A judge can’t come out and say, ‘I’m strong on defense, I don’t like gun control, everybody ought to own a rifle’ — he can’t say stuff like that. We’re so conditioned in our democracy to vote for people on name recognition, because of policy positions that they take, that they’re popular — that is absolutely contrary to what a judicial election is about.
I’ll have people say, ‘I don’t know who these candidates are on the ballot, these judges.’ And I’ll say, well, that’s probably actually a good thing. Think about it.
If you’ve got a sitting judge, and you don’t recognize that person’s name, and he or she’s on the ballot, that probably means she didn’t get in trouble, because (that’s) the only time you really see a judge’s name.
That’s so different from representative democracy, where you vote for a congressional candidate because you’ve heard his name, you attribute a policy decision to his or her name. None of that can happen with a judicial campaign.
Voters are going to be confronted with this difficult challenge in November.
Robinson: And ask them to just look at other states where millions of dollars are spent on judicial raises. Look at the circumstances of those election situations and the problems that creates in competing contests of persons running, stating positions that they hold on the issues, the money raised from different constituencies, and the polarized competitions that occur. Do they want that?
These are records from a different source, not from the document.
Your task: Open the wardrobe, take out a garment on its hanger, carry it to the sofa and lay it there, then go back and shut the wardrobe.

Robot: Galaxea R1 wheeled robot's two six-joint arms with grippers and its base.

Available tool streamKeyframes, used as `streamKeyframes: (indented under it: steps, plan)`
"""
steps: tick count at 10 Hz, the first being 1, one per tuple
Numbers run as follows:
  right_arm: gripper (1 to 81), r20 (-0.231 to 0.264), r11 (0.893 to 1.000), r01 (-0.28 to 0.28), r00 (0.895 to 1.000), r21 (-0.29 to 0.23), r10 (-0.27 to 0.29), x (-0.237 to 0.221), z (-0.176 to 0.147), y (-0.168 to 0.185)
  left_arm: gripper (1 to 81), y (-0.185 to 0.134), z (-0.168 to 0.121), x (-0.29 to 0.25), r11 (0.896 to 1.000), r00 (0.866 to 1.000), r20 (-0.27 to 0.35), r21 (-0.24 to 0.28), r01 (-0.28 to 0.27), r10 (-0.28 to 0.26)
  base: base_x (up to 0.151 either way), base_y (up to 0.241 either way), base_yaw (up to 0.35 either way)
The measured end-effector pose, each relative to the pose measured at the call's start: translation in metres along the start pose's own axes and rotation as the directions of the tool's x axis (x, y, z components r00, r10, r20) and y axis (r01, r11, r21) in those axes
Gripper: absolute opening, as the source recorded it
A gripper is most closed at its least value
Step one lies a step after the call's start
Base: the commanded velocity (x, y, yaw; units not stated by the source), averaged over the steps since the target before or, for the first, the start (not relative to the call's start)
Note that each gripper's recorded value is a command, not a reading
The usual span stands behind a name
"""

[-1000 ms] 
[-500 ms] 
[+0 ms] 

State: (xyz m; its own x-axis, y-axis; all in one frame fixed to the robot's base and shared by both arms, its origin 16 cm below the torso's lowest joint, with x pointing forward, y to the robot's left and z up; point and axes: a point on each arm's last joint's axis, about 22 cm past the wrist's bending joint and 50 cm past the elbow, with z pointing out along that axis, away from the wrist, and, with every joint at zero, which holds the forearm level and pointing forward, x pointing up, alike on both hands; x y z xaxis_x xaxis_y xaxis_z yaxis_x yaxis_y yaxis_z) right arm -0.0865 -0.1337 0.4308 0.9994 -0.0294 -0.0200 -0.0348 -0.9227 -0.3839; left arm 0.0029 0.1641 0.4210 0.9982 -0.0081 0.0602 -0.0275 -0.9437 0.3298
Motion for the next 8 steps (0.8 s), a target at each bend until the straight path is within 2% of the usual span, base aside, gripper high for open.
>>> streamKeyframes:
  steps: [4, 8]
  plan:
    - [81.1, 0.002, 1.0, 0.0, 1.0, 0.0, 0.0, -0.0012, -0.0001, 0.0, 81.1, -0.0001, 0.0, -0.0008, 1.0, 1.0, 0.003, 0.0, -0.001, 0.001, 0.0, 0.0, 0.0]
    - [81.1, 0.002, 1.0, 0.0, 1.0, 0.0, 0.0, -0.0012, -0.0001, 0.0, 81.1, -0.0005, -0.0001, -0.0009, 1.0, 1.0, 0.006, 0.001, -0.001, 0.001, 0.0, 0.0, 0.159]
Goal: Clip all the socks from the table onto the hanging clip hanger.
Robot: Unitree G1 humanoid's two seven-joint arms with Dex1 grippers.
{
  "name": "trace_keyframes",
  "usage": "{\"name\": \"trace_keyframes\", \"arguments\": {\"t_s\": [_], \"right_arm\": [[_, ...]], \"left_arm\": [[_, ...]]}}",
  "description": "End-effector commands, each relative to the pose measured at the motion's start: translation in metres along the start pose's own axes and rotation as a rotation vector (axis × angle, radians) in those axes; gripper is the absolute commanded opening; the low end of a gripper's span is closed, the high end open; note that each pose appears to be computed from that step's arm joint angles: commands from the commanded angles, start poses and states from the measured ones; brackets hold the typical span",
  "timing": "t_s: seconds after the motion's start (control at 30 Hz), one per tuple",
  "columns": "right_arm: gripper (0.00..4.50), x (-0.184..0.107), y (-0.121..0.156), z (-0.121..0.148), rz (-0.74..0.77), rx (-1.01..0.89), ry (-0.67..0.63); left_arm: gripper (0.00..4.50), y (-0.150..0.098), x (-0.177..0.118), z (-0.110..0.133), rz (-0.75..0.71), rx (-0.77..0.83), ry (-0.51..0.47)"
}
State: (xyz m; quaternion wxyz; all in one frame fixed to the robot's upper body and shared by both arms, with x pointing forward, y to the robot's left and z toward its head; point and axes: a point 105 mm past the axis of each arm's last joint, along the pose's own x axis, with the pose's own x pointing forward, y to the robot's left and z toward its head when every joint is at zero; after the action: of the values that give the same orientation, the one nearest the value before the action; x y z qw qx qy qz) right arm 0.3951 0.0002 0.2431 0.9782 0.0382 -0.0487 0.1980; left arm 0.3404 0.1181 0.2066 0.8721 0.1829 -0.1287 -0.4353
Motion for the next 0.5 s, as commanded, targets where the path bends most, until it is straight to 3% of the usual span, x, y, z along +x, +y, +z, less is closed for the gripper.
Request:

No system is perfect. You can take any system that’s out there and find things that are wrong with it because we’re human beings. Nothing is perfect. Sometimes the question is, which is worse as opposed to which is better.
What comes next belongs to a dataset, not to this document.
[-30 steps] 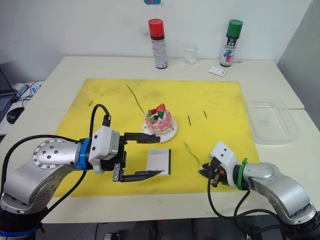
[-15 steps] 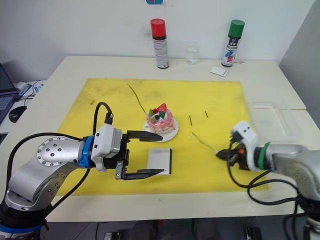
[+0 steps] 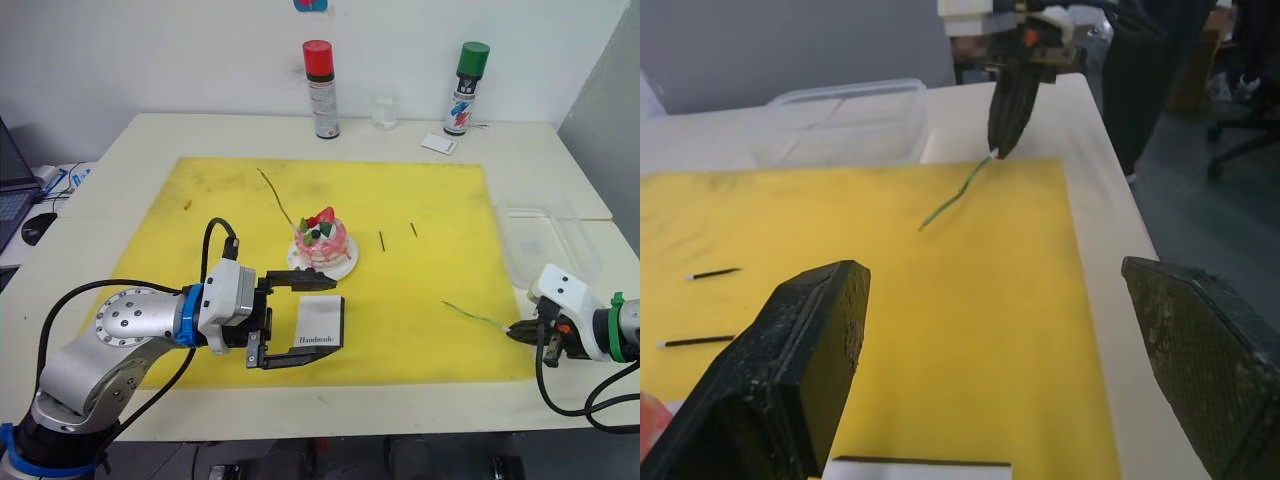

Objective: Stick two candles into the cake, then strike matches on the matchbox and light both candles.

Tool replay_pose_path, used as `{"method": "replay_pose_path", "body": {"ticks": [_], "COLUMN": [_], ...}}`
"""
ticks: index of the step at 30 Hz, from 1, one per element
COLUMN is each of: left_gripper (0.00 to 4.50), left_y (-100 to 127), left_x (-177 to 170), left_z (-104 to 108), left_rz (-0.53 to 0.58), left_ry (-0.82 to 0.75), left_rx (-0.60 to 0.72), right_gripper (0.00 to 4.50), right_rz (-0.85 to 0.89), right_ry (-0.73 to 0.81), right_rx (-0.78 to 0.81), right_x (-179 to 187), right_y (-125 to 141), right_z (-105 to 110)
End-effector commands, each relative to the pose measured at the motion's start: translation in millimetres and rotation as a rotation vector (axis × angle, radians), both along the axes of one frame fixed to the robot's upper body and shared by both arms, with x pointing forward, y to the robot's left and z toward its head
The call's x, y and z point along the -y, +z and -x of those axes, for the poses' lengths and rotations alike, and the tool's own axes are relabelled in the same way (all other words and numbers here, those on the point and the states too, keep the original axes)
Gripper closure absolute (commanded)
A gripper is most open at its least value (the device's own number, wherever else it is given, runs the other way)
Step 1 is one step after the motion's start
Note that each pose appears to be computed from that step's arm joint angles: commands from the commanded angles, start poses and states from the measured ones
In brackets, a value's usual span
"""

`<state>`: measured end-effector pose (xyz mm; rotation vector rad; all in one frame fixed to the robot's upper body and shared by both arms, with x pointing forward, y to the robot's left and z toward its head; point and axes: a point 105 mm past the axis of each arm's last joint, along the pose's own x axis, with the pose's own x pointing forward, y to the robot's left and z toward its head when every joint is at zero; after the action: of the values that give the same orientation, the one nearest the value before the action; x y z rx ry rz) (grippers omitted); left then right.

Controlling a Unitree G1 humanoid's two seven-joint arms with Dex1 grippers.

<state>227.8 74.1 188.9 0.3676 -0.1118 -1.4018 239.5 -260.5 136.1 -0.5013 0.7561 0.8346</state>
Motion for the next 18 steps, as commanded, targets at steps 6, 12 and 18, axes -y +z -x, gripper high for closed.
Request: {"method": "replay_pose_path", "body": {"ticks": [6, 12, 18], "left_gripper": [0.0, 0.0, 0.0], "left_y": [7, 19, 28], "left_x": [6, 19, 35], "left_z": [6, 8, 10], "left_rz": [0.016, 0.025, 0.021], "left_ry": [-0.012, -0.058, -0.125], "left_rx": [0.038, 0.116, 0.19], "right_gripper": [3.17, 2.17, 2.17], "right_rz": [0.085, 0.118, 0.19], "right_ry": [0.028, 0.078, 0.092], "right_rx": [-0.011, -0.024, -0.075], "right_x": [6, 0, -5], "right_y": [7, 20, 2], "right_z": [-1, -3, 1]}}
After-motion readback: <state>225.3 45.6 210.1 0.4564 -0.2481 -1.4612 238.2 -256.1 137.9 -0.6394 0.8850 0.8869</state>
You want a judge that’s going to make a decision based on who’s got the most money in the courtroom? Who goes to what church, who’s affiliated with what party, who’s married to so-and-so, who plays golf at what country club?
You want a judge who makes a decision on what the facts are, those admitted into evidence, and what the law is.
What would you like to add?
Robinson: Volunteerism among lawyers is generally unrecognized and unappreciated because of that lack of awareness on the part of the public generally. The American Bar Association, with almost 400,000 members, is made up of volunteers. No one has to belong to the American Bar Association. Nobody is required to contribute all this time. Lawyers doing volunteer service is part of our DNA. It is who we are professionally, it is both our privilege and our responsibility, and it is characteristic of lawyers in this profession, going back to the very beginning.
Most folks can recall through their readings that John Adams heroically stood up and defended British soldiers who were wrongfully accused in the Boston Massacre for having shot into the crowd. But very few people remember that John Adams, as a lawyer in private practice, (as a) volunteer, spent his own dime on his own time to travel back and forth to Europe to garner support for the American Revolution and spent all that time in the Continental Congress helping put together our Constitution and so on.
I challenge that it’s almost impossible to find a legitimate nonprofit anywhere in this country that doesn’t have at least one lawyer giving time and/or money and/or leadership and/or legal representation pro bono.
When we’re working shoulder to shoulder with other citizens in a nonprofit setting, we’re not thought of as lawyers. We’re just the neighbor down the street there pitching in with everybody else.
Are all lawyers perfect? Of course not. Nobody’s perfect. But we’re working very hard to be better, and to make a positive difference in the lives of those we are privileged to serve. That’s our goal.